Tyukanov Cheshire Cat has Alice in Wonderland inspired whimsies including chess pieces. I love that the thickness of the wood allows the pieces to stand up. Wooden jigsaw puzzles are definitely a special treat.
The suggested form is a Villanelle. With its repetition, it might work nicely with sonic surrender.
In 2018 I didn’t write a poem for the day 6 prompt “Conquered.” The prompt asks the question: Does love conquer all, or is love just a battlefield? With words and poetry as the focus of love, I would have to settle squarely on both. “Conquers” has some great sonic surrender potential.

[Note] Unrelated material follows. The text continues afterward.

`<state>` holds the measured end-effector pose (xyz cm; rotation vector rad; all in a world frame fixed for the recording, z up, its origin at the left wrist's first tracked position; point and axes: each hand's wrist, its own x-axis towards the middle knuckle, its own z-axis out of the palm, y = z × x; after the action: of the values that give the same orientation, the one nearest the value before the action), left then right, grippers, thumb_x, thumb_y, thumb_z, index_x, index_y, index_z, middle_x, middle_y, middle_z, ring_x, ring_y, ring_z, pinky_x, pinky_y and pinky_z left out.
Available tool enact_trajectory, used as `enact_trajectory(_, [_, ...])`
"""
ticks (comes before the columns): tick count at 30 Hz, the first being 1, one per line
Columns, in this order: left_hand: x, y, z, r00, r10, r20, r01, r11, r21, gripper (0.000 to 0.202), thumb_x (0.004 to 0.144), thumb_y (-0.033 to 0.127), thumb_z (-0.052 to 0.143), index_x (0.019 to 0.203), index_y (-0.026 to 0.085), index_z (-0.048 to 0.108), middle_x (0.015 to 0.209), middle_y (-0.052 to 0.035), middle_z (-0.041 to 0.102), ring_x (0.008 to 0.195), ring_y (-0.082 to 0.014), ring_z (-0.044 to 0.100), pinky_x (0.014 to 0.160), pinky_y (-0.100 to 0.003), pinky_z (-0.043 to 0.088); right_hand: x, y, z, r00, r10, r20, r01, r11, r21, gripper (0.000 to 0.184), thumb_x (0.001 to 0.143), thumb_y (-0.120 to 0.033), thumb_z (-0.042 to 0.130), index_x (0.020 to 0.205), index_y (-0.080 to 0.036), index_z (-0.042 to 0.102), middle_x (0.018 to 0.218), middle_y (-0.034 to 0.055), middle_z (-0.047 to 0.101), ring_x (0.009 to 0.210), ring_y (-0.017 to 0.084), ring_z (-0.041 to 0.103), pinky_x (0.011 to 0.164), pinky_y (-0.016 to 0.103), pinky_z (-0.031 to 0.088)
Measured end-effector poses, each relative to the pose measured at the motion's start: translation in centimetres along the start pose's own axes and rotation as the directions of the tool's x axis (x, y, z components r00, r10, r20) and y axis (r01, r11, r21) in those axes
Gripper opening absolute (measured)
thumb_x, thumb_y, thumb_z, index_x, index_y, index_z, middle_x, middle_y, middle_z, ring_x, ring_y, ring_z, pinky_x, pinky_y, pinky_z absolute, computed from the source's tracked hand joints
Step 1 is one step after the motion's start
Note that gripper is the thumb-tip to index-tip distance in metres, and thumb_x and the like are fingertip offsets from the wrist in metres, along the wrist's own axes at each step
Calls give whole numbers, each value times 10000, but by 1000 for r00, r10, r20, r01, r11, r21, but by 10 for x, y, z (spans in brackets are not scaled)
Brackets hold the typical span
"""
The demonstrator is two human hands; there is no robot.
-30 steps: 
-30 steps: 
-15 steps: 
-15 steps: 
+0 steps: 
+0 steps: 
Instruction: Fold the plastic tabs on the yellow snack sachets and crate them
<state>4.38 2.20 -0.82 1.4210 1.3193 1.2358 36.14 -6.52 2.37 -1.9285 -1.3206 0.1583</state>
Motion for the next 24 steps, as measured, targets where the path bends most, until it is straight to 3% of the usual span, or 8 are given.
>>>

Strategies of Perpetual Patience
Fear’s conquered contours
linger on my fingers
eternal patience fills the room
with ginger blossoms and
persistence tastes like plum-halves
straight from the freezer
their sweetness teases my teeth
but fear conquered, I risk
fleeting pain and am rewarded
unguarded I eat my treats
at my seat meeting defeat
to the beat of my talking drum
squeezing it between my thigh
and side to hear it sing
and sigh, a seesaw of highs
and lows, to and fro
the daily dance, love’s caveat
emptor of risks taken
leaps leapt, hopes kept
to on-lookers bonkers
I endure and conquer
(I guess the Villanelle will have to wait for another day)

Writober
While figuring out my plot points and filling in my outline, I got curious about what the “obligatory scenes” of the horror genre are, so I headed over to StoryGrid.com and found Secrets of the Horror Genre.
Looking at the horror genre conventions, I would say, so far so good. I have a huge power divide between my body-burier protagonist, Rafael, and a mystical wild boar monster. Rafael is unable to escape the isolated forest and small village. Rafael is actively burying Reese in the woods and following/interacting with the man and the boar. The idea of a giant boar protecting a forest and needing human sacrifice every fall is pretty improbable. If the boar isn’t satisfied, it will lash out and kill the villagers.
Both Rafael and the reader (and me at this point) don’t know what the boar and the man with it will do. Rafael’s goal to stay alive and not be damned is a common goal. The boar cannot be reasoned with and I think Rafael will remember Reese telling him that it cannot be defeated (speech in praise of the monster). Rafael will be the last one standing/ live to tell the tale and I’ll need to end with an implication that the boar will be back.
So there we have it. Characters and an outline. Time to start the draft. Here’s the logline for this horror masterpiece: The man selected to bury this Halloween’s sacrifice to Anouk, the wild boar that protects the forest, has to face the price of mocking superstition, and ignoring tradition.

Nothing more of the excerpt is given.